• Your objective
Across the records below, count every line that contains the string "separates", then report the count alone.

• Task material
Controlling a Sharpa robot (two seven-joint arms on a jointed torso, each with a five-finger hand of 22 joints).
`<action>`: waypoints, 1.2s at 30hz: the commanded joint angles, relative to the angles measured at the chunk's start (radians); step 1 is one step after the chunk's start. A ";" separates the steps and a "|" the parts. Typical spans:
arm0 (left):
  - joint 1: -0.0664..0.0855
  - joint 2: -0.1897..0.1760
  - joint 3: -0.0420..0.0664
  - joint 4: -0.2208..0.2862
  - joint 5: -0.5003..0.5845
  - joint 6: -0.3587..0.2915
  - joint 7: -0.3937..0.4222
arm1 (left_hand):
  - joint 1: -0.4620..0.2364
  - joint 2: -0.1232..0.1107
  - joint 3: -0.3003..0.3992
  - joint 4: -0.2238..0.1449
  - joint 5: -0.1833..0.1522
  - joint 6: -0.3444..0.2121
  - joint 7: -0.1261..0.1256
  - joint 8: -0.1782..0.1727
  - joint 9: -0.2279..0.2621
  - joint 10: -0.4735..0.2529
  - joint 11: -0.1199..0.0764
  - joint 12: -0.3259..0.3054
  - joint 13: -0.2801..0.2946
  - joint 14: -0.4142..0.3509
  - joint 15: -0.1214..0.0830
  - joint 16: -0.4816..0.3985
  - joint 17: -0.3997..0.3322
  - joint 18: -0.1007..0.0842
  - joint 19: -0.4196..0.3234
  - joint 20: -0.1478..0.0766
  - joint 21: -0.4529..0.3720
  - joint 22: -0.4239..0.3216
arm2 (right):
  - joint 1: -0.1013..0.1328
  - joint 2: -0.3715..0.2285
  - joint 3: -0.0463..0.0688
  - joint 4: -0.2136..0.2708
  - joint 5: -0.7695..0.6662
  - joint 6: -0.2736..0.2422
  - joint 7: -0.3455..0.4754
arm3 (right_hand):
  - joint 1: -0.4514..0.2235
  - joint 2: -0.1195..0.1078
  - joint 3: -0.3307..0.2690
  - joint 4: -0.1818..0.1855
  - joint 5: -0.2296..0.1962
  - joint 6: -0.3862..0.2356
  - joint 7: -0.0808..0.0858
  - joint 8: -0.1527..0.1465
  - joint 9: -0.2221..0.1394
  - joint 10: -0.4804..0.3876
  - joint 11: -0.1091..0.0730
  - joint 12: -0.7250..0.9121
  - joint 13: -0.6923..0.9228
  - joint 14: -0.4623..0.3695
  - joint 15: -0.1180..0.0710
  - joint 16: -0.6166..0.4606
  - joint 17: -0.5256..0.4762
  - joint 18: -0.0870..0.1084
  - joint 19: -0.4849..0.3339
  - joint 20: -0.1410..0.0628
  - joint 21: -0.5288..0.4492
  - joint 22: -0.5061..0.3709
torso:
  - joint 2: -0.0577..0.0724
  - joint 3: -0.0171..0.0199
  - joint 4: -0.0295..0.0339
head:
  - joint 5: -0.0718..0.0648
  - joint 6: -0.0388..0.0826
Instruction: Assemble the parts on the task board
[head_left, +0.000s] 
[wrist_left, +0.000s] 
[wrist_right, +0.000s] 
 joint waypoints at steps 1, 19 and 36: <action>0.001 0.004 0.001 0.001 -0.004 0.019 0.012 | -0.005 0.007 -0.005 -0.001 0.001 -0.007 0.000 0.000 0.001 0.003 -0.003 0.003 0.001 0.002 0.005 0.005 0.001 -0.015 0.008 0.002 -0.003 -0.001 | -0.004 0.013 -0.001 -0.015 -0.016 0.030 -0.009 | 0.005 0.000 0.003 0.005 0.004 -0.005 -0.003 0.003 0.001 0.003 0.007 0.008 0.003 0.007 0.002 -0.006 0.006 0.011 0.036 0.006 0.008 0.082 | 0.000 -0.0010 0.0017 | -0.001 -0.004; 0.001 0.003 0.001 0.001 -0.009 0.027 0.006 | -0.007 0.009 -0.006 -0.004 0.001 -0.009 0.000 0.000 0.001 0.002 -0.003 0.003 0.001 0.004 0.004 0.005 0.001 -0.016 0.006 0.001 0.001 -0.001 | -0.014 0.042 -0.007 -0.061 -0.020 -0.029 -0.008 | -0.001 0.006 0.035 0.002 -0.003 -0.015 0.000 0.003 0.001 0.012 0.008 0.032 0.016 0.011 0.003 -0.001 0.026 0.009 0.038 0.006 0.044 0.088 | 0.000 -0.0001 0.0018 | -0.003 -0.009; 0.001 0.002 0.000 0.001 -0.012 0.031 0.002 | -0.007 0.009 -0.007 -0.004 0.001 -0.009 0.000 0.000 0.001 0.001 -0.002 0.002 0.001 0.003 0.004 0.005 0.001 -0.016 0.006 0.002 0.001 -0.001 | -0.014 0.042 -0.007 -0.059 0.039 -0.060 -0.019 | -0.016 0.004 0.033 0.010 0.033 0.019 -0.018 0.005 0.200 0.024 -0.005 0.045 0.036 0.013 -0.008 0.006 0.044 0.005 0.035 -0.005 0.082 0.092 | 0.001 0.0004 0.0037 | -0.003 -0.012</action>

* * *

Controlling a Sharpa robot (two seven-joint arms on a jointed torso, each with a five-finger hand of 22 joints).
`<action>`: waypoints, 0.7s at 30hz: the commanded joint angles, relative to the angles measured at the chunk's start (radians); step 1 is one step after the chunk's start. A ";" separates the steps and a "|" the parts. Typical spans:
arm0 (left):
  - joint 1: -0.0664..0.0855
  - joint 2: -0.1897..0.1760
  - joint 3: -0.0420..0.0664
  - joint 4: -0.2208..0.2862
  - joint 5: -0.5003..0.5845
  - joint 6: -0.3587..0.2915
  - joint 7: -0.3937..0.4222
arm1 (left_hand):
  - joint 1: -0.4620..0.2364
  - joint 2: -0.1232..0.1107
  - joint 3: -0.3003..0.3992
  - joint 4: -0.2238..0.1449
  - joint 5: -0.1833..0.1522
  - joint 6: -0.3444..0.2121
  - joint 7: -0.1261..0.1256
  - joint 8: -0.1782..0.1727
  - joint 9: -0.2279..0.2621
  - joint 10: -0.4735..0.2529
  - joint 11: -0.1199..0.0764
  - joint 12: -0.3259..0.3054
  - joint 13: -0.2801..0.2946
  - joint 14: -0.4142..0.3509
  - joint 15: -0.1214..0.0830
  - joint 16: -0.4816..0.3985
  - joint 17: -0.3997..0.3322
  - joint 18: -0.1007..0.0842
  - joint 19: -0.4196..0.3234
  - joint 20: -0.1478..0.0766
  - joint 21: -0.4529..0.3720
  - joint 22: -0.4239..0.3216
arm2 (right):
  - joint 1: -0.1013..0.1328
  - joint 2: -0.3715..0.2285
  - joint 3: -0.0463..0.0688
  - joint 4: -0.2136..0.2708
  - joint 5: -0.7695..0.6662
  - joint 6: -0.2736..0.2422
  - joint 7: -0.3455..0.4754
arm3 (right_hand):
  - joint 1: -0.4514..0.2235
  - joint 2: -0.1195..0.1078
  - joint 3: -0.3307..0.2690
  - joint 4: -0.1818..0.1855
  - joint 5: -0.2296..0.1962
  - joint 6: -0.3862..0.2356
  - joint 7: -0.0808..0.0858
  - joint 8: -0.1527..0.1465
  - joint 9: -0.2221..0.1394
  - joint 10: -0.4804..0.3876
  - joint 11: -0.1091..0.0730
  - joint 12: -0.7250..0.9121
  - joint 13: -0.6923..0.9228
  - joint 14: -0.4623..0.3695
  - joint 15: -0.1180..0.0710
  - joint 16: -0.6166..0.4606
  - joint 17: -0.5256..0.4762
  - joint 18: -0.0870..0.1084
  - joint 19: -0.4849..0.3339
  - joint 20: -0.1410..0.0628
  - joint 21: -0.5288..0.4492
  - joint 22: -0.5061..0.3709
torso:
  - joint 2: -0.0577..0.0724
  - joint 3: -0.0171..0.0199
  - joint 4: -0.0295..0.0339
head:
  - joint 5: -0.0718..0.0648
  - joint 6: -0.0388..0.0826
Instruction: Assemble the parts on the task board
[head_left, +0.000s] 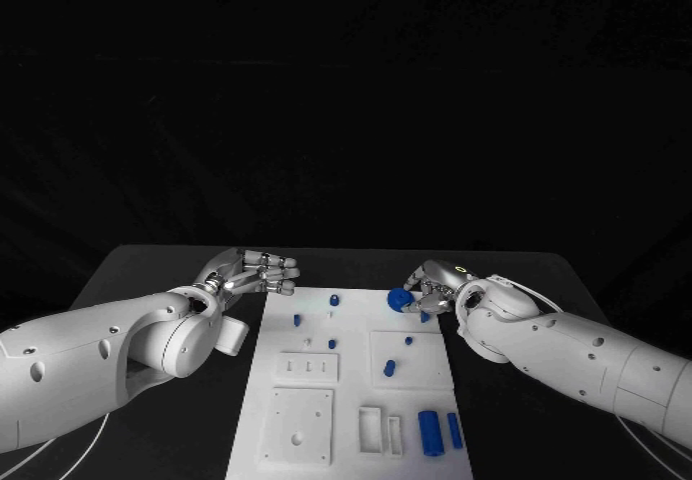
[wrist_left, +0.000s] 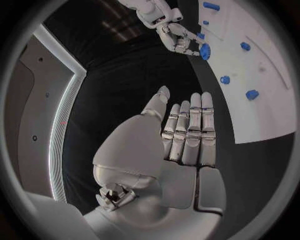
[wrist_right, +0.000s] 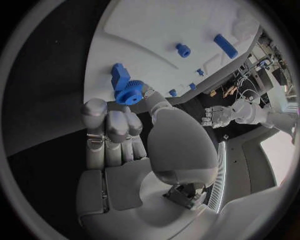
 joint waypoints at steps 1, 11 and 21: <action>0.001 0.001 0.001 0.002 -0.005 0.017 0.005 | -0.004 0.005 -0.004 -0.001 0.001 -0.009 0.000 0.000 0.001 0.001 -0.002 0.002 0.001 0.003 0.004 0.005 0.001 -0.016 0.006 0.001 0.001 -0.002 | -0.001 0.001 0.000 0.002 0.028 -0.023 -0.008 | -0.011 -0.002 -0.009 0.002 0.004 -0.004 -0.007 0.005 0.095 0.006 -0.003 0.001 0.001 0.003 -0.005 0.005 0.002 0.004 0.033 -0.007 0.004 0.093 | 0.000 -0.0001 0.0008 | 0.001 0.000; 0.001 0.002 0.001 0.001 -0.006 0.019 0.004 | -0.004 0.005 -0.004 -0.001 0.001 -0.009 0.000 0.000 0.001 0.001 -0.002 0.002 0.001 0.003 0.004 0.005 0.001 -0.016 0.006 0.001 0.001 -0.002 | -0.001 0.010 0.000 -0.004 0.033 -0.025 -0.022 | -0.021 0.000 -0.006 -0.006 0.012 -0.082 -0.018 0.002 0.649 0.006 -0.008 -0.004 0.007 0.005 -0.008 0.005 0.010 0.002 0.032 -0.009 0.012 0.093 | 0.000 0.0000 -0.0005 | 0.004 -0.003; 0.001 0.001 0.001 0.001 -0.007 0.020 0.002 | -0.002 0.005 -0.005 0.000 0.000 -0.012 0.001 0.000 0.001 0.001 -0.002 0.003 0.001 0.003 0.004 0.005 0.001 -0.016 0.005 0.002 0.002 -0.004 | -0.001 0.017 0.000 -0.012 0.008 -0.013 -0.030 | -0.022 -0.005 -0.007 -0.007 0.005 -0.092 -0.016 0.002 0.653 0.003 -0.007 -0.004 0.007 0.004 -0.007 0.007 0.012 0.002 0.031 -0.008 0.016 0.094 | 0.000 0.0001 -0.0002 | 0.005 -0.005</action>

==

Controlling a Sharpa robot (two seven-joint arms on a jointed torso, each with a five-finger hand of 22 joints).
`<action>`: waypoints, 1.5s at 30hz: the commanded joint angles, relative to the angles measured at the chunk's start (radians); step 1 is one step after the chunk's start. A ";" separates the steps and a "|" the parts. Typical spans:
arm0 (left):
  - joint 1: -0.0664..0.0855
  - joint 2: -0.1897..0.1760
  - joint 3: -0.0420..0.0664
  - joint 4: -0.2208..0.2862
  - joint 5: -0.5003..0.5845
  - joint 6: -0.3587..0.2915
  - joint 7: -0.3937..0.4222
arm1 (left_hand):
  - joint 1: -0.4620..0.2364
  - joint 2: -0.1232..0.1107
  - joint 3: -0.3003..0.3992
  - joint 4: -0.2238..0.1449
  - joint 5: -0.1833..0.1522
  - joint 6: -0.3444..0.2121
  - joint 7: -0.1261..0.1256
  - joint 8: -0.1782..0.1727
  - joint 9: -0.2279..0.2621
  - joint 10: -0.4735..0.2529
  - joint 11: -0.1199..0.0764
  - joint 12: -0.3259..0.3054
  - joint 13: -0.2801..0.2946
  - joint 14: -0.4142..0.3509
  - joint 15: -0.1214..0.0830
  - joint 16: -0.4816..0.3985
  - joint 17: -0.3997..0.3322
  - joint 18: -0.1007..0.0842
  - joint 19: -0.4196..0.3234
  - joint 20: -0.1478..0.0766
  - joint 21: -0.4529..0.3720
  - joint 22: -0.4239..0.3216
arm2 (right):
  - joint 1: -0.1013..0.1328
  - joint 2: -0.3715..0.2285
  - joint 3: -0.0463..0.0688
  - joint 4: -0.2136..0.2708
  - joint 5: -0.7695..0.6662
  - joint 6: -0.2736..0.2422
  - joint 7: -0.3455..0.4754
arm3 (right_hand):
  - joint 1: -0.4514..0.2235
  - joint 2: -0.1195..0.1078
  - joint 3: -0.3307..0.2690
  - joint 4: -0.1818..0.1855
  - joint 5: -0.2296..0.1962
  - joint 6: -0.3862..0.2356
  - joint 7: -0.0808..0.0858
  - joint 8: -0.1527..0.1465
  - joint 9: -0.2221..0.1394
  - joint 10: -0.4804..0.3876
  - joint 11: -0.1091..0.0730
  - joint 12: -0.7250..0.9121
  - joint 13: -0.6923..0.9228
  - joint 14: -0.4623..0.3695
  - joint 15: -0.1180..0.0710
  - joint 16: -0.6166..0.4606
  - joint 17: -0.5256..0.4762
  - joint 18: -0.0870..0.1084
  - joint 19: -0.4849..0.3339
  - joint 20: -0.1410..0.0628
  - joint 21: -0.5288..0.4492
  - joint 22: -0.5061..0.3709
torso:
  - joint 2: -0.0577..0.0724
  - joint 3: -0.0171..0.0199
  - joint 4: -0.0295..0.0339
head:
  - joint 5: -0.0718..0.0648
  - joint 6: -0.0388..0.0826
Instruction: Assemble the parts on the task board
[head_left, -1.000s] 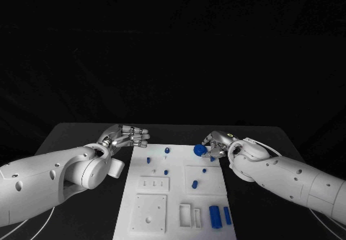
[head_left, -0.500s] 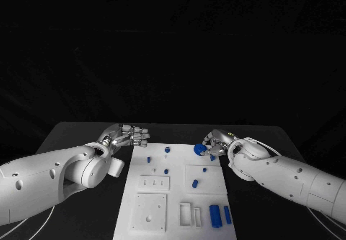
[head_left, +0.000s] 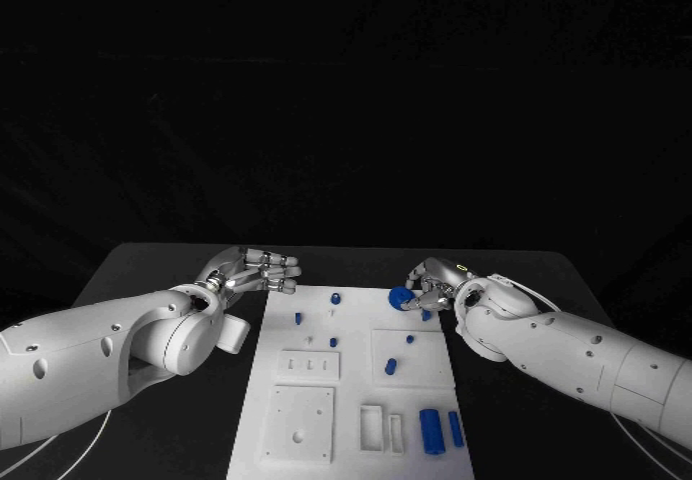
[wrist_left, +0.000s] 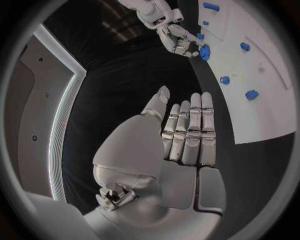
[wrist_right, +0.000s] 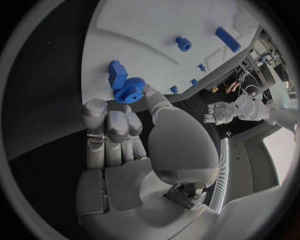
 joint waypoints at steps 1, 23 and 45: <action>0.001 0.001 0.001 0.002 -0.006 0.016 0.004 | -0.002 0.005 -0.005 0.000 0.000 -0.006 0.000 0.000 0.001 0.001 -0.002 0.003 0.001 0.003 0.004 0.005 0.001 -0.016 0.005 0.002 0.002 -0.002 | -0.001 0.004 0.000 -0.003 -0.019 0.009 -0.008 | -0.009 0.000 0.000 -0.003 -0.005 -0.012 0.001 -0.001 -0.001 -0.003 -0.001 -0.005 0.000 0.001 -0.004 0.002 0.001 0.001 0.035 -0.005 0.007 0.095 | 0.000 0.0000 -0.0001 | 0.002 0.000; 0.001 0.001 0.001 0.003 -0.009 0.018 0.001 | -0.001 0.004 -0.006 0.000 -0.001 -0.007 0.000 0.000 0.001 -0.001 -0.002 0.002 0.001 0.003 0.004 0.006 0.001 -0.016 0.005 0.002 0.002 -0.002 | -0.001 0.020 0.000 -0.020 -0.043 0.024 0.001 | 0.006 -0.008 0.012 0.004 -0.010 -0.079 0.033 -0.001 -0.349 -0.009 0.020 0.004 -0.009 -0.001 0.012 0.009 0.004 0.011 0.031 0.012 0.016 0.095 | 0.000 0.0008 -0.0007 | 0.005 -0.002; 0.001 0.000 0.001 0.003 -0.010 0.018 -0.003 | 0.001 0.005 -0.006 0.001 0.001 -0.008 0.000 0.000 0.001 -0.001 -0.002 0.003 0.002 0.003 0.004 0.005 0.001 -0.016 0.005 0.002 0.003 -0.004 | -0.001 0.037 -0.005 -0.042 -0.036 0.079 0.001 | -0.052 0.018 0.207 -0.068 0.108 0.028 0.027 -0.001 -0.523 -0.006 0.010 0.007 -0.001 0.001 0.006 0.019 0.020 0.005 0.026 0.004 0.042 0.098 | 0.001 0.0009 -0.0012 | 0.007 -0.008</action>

• Solved exercise
3